Repeat the listing below in full, keeping every character as it is.

START Source data

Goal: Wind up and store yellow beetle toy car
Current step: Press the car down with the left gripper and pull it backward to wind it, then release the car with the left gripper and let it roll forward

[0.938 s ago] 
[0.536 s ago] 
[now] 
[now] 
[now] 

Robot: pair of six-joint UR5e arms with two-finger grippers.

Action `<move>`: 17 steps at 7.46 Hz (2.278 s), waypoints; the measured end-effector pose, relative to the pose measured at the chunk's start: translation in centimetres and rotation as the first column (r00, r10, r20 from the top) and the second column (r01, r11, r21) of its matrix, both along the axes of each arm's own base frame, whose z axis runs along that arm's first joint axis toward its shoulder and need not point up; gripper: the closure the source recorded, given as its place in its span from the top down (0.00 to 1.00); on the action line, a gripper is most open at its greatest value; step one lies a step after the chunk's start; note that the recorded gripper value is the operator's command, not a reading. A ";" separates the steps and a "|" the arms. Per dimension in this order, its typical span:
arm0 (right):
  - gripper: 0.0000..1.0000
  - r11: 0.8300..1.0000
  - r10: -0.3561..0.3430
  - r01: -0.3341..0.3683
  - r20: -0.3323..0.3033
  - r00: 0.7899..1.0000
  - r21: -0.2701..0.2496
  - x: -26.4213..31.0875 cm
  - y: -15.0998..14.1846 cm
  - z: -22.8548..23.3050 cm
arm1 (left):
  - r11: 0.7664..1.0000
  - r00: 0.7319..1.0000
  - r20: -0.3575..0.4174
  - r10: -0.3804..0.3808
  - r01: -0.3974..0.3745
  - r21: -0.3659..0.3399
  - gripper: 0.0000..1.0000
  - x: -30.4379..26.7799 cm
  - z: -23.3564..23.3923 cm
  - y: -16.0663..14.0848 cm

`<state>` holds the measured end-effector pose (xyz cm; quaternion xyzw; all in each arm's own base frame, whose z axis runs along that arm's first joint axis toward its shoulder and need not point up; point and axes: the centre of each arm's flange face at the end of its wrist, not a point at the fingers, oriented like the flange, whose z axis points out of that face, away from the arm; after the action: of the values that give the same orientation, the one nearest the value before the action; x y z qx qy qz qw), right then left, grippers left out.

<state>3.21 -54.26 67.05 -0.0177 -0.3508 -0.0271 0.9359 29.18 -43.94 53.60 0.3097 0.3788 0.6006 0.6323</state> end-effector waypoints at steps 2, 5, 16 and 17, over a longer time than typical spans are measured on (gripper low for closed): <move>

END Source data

_Answer to this task_
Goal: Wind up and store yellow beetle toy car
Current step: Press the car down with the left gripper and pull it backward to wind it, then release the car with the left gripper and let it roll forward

[0.938 s ago] 
[0.536 s ago] 
[now] 
[now] 
[now] 

Robot: pair of six-joint UR5e arms with two-finger grippers.

Action `<move>`: 17 steps at 7.46 Hz (2.278 s), waypoints; the measured end-effector pose, relative to the pose measured at the chunk's start: translation in centimetres and rotation as the first column (r00, r10, r20 from the top) and the second column (r01, r11, r21) of its matrix, both along the axes of each arm's own base frame, whose z axis runs along that arm's first joint axis toward its shoulder and need not point up; gripper: the closure the source recorded, given as its place in its span from the top down (0.00 to 1.00); on the action line, a gripper is most open at its greatest value; step one lies a step after the chunk's start; note that the recorded gripper value is the operator's command, not a reading. A ";" separates the steps and a "|" the arms. Per dimension in this order, its typical span:
arm0 (right):
  - gripper: 0.0000..1.0000
  - r11: 0.8300..1.0000
  - r10: -0.3561..0.3430
  - r01: -0.3341..0.3683
  - r20: -0.3323..0.3033
  - r00: 0.7899..1.0000
  - r21: -0.2701..0.2496
  - x: -26.4213..31.0875 cm
  - y: -15.0998..14.1846 cm
  - z: -22.8548..23.3050 cm
arm1 (left):
  - r11: 0.7664..1.0000
  - r00: 0.7319..1.0000
  - r20: -0.3575..0.4174
  - r10: -0.3804..0.3808
  - r01: -0.3974..0.3745
  - r21: -0.3659..0.3399
  - gripper: 0.0000..1.0000
  - x: -30.4379..26.7799 cm
  - z: -23.3564..23.3923 cm
  - y: -16.0663..14.0848 cm

`<state>` holds the measured end-effector pose (xyz cm; quaternion xyzw; all in each arm's own base frame, whose z axis runs along that arm's first joint axis toward its shoulder and need not point up; point and axes: the centre of each arm's flange face at the end of its wrist, not a point at the fingers, oriented like the flange, whose z axis points out of that face, away from the arm; after the action: of the values that give the same orientation, the one nearest the value before the action; x y z qx qy qz qw), right then left, grippers left out.

<state>3.21 -54.26 67.05 -0.0177 -0.3508 -0.0271 0.9359 29.18 -43.94 53.60 0.3097 0.3788 0.6006 0.6323</state> end-effector waypoints at steps 2, 5, 16 and 17, over a longer time than typical spans are measured on (gripper low for closed): <move>

With this, the answer is done.